JOHN CLUNIES-ROSS: We carry a little bit of extra stock for food and stuff like that, but then to lob on, you know, 30 or 40 per cent extra people on this island, there’ll be shortages, don’t worry about that.
ASHLEY HALL: What sort of things do you often run short of?
JOHN CLUNIES-ROSS: Fruit, veg, bread, butter, you know, just the normal stuff.
ASHLEY HALL: But John Clunies-Ross says it makes sense for people smugglers from Sri Lanka to target Cocos Islands as an entry point to Australia.
JOHN CLUNIES-ROSS: We’re a day’s less sailing to get to Christmas Island, we’re a better port than Christmas Island. The only problem is we don’t have the infrastructure to deal with these guys.
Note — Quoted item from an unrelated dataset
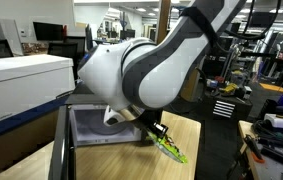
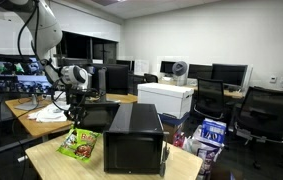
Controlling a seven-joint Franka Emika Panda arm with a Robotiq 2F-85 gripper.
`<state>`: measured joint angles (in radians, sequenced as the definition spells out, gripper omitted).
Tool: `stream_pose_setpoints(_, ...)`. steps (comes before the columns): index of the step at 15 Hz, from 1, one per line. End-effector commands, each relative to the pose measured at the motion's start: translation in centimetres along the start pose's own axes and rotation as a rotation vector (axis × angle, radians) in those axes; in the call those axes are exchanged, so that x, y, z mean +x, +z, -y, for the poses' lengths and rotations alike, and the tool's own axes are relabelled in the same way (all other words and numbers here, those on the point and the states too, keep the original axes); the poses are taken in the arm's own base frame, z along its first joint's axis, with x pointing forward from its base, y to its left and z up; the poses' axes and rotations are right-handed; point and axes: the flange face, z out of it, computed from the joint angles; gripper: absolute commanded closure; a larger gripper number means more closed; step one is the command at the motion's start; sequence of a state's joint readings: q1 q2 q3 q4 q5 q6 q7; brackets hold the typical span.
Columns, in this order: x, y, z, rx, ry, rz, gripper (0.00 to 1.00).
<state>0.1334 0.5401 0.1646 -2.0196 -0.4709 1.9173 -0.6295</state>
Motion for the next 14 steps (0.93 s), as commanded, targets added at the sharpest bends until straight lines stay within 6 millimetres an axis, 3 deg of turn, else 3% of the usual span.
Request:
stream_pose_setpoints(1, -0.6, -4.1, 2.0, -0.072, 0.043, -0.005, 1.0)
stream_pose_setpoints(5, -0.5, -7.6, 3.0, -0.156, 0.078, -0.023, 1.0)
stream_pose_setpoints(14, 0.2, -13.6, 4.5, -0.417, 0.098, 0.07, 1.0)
ASHLEY HALL: The latest group of 32 people were rescued on Saturday when their boat ran aground on a Cocos Island shoreline.
And Sri Lanka’s high commissioner to Canberra, Thisara Samarasinghe, says in the past few weeks, security services in Sri Lanka have stopped another boat from leaving, this one with 113 people on board.
THISARA SAMARASINGHE: Sri Lanka is continuously focusing on preventing Sri Lankans leaving Sri Lankan shores, headed for either to New Zealand or Australia. And this has been going on for about two and a half years and we have been successful in preventing any boat leaving Sri Lanka.
ASHLEY HALL: Admiral Samarasinghe says the people smuggling boats stopped by Sri Lankan authorities are filled with people from all walks of life who’ve been convinced to leave the country by outside groups.
THISARA SAMARASINGHE: They were economic concerns and they have been paid.
ASHLEY HALL: They’ve been paid?
THISARA SAMARASINGHE: Yeah in the sense they have not paid for the moment and we do not know the exact arrangements and the…
ASHLEY HALL: But you have evidence that people were paid to get on a vessel and travel to Australia and seek asylum?
THISARA SAMARASINGHE: They have evidence they have not paid, the racketeers, these human smugglers, these international racket band, they do this for various reasons.
ASHLEY HALL: It’s a proposition that Victor Rajakulendran finds laughable. He’s the secretary of the Australasian Association of Tamil Associations.
VICTOR RAJAKULENDRAN: Who is going to pay for someone whom they don’t know to get them out of the country?
ASHLEY HALL: So it’s possible that relatives of people left in, still in Sri Lanka, might be mustering the money and sending it back and in a sense that would be paying them to take the journey.
Of course, if the people there can’t pay the money, you know, and if they have to flee for their lives, how else they could get the money if there are relatives? If there are relatives they will beg them to send some money.
ASHLEY HALL: The High Commissioner also says that things are looking up in Sri Lanka, that there are, unemployment is on the way down, the economy is improving, there’s security and safety there now and that the war has been over for three years. So there’s no reason why people would want to leave Sri Lanka.
How do you respond to those comments?
VICTOR RAJAKULENDRAN: Yeah for economic reason people don’t have to flee. That’s the proof. He himself has given the reason why these people are fleeing. So if there are no economic problems, why people are fleeing for their life? Because their life is threatened there.
ASHLEY HALL: Sri Lanka’s civil war ended in 2009. Both sides deny the accusations of terrorism they level at each other.
ELEANOR HALL: Ashley Hall reporting.